▶ **Exercise**: Emit an exact copy of the lines running from the start of the records to the line containing "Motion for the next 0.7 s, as", both included.

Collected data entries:
Content starts
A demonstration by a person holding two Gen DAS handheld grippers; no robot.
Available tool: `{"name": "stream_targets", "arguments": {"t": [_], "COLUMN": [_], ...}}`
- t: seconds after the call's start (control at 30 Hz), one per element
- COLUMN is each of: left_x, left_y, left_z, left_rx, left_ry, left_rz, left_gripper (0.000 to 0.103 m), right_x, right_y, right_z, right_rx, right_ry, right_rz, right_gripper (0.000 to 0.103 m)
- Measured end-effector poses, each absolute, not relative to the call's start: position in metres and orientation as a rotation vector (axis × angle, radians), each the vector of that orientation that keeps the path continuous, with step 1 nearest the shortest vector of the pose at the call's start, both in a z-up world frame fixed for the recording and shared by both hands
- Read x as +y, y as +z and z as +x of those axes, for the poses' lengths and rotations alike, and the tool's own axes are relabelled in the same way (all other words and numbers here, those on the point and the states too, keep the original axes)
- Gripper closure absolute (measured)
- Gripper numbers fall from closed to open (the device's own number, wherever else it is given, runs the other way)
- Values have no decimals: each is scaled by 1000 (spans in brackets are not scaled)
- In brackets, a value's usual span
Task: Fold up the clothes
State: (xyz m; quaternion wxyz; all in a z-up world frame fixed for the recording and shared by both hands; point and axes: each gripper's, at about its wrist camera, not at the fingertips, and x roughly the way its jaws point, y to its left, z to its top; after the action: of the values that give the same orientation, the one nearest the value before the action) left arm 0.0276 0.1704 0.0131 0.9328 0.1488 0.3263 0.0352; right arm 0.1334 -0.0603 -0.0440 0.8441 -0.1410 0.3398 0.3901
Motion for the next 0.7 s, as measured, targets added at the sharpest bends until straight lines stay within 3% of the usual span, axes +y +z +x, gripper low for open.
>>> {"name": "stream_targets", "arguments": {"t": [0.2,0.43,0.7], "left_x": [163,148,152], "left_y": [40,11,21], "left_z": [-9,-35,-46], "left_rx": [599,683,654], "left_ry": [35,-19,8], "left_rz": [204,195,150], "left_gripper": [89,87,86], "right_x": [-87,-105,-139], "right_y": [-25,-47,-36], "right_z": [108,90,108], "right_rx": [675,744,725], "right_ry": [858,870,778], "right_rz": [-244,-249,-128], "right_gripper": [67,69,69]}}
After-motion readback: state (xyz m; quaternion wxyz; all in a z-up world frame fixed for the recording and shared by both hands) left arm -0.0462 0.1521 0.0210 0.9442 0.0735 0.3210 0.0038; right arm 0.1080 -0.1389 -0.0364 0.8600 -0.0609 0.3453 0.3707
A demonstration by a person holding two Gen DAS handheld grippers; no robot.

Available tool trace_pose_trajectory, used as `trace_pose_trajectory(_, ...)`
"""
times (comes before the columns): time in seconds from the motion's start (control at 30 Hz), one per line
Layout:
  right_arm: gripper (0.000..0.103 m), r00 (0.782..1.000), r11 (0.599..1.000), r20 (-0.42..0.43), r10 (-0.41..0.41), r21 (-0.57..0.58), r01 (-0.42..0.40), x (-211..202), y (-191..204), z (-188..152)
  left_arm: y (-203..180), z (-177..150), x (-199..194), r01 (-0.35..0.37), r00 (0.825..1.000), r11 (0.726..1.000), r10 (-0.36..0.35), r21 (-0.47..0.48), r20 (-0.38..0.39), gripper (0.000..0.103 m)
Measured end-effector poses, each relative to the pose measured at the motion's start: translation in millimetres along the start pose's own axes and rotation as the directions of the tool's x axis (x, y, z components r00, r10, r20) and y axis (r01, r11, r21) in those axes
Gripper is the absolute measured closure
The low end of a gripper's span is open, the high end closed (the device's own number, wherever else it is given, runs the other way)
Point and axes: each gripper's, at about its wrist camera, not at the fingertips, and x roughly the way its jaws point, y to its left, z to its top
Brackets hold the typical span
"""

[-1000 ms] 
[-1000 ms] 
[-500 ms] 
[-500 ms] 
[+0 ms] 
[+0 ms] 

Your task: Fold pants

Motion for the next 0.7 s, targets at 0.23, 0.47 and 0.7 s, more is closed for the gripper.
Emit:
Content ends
▶ **Output of the task**:
A demonstration by a person holding two Gen DAS handheld grippers; no robot.
Available tool: `{"name": "stream_targets", "arguments": {"t": [_], "COLUMN": [_], ...}}`
- t: seconds after the call's start (control at 30 Hz), one per element
- COLUMN is each of: left_x, left_y, left_z, left_rx, left_ry, left_rz, left_gripper (0.000 to 0.103 m), right_x, right_y, right_z, right_rx, right_ry, right_rz, right_gripper (0.000 to 0.103 m)
- Measured end-effector poses, each absolute, not relative to the call's start: position in metres and orientation as a rotation vector (axis × angle, radians), each the vector of that orientation that keeps the path continuous, with step 1 nearest the shortest vector of the pose at the call's start, both in a z-up world frame fixed for the recording and shared by both hands
- Read x as +y, y as +z and z as +x of those axes, for the poses' lengths and rotations alike, and the tool's own axes are relabelled in the same way (all other words and numbers here, those on the point and the states too, keep the original axes)
- Gripper closure absolute (measured)
- Gripper numbers fall from closed to open (the device's own number, wherever else it is given, runs the other way)
- Values have no decimals: each is scaled by 1000 (spans in brackets are not scaled)
- In brackets, a value's usual span
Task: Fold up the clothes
State: (xyz m; quaternion wxyz; all in a z-up world frame fixed for the recording and shared by both hands; point and axes: each gripper's, at about its wrist camera, not at the fingertips, and x roughly the way its jaws point, y to its left, z to its top; after the action: of the values that give the same orientation, the one nearest the value before the action) left arm 0.0276 0.1704 0.0131 0.9328 0.1488 0.3263 0.0352; right arm 0.1334 -0.0603 -0.0440 0.8441 -0.1410 0.3398 0.3901
Motion for the next 0.7 s, as measured, targets added at the sharpest bends until straight lines stay within 3% of the usual span, axes +y +z +x, gripper low for open.

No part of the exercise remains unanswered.